Improvements to Flink operations: Snapshots Ownership and Savepoint Formats

06 May 2022 Dawid Wysakowicz (@dwysakowicz) & Daisy Tsang

Flink has become a well established data streaming engine and a mature project requires some shifting of priorities from thinking purely about new features towards improving stability and operational simplicity. In the last couple of releases, the Flink community has tried to address some known friction points, which includes improvements to the snapshotting process. Snapshotting takes a global, consistent image of the state of a Flink job and is integral to fault-tolerance and exacty-once processing. Snapshots include savepoints and checkpoints.
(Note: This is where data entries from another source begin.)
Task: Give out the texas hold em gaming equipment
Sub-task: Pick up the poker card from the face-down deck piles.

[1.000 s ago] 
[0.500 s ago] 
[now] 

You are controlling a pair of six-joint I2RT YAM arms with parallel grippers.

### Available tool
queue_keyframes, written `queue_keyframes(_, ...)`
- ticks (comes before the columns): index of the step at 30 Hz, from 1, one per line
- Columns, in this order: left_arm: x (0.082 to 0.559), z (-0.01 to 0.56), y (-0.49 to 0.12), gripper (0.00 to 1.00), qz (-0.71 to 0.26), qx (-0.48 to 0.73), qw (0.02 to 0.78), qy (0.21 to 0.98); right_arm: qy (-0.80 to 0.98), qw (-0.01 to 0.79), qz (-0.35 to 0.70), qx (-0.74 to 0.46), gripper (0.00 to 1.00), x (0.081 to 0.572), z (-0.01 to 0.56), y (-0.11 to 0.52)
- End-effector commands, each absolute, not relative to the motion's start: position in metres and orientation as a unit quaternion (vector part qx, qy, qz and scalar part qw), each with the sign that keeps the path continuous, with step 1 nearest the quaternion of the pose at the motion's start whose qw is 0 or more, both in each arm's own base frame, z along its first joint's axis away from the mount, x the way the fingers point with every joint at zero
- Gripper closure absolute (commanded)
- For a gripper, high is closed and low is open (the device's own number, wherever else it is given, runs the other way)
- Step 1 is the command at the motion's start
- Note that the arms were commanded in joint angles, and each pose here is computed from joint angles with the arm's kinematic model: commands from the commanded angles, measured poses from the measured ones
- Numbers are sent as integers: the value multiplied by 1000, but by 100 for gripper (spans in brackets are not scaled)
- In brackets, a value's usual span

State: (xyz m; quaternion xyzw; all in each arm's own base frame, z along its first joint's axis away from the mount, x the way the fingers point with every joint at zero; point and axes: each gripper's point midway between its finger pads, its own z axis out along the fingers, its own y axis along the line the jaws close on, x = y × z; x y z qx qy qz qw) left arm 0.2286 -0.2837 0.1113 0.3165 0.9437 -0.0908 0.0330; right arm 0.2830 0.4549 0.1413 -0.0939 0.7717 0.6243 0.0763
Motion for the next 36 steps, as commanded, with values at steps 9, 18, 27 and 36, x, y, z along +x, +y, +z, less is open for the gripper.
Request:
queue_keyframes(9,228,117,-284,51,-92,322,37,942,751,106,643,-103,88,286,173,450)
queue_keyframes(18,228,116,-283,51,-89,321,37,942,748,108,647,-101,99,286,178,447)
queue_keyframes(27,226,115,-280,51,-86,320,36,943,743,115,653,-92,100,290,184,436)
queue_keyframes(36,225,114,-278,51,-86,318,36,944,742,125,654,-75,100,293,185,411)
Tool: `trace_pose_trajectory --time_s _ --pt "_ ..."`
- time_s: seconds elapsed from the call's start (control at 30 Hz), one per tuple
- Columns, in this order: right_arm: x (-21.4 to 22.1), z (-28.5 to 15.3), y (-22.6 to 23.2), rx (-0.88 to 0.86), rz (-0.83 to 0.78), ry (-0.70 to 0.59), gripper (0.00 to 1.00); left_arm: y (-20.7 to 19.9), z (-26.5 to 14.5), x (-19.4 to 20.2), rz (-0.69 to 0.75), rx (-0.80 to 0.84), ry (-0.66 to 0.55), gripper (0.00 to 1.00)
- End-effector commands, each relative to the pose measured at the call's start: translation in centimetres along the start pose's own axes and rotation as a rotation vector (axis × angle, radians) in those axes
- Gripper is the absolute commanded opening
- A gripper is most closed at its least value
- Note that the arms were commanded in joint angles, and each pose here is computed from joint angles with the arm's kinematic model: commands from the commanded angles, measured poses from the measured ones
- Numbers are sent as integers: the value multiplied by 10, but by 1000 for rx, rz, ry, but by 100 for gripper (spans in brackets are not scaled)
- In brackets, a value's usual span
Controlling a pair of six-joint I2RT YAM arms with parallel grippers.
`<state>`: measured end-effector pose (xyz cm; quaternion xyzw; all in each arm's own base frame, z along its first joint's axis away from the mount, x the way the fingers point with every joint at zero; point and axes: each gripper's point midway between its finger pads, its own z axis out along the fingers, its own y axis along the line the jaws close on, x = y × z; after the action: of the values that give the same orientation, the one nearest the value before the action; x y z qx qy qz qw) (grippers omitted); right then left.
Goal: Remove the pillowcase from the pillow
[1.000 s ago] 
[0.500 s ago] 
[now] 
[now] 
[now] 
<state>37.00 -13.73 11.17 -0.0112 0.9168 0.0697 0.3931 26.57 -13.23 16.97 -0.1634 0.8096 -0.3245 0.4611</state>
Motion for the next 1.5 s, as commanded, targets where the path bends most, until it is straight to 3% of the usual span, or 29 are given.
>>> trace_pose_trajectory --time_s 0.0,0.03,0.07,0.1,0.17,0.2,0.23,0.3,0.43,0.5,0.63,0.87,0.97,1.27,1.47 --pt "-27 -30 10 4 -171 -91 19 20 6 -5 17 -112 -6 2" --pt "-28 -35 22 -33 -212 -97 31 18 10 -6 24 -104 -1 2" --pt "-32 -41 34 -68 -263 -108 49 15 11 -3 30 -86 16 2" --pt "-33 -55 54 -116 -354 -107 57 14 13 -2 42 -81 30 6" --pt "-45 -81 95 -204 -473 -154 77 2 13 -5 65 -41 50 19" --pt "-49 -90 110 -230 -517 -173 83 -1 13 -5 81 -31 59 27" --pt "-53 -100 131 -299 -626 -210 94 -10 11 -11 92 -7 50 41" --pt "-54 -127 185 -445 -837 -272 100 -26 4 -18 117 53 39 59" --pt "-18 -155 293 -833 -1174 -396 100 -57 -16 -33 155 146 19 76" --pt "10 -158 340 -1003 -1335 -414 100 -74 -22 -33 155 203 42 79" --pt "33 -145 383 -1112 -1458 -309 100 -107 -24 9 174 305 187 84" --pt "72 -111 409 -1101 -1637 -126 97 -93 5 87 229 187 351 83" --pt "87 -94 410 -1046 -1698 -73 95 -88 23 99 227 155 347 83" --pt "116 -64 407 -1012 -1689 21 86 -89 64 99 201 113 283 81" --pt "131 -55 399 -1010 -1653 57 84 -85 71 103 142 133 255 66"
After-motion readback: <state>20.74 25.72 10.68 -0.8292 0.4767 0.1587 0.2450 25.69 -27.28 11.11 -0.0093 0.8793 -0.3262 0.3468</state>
This post will outline the journey of improving snapshotting in past releases and the upcoming improvements in Flink 1.15, which includes making it possible to take savepoints in the native state backend specific format as well as clarifying snapshots ownership.

Past improvements to the snapshotting process

Flink 1.13 was the first release where we announced unaligned checkpoints to be production-ready. We encouraged people to use them if their jobs are backpressured to a point where it causes issues for checkpoints. We also unified the binary format of savepoints across all different state backends, which enables stateful switching of savepoints.

Flink 1.14 also brought additional improvements. As an alternative and as a complement to unaligned checkpoints, we introduced a feature called “buffer debloating”. This is built around the concept of automatically adjusting the amount of in-flight data that needs to be aligned while snapshotting. We also fixed another long-standing problem and made it possible to continue checkpointing even if there are finished tasks in a JobGraph.

New improvements to the snapshotting process

You can expect more improvements in Flink 1.15! We continue to be invested in making it easy to operate Flink clusters and have tackled the following problems. :)

Savepoints can be expensive to take and restore from if taken for a very large state stored in the RocksDB state backend. In order to circumvent this issue, we have seen users leveraging the externalized incremental checkpoints instead of savepoints in order to benefit from the native RocksDB format. However, checkpoints and savepoints serve different operational purposes. Thus, we now made it possible to take savepoints in the native state backend specific format, while still maintaining some characteristics of savepoints (i.e. making them relocatable).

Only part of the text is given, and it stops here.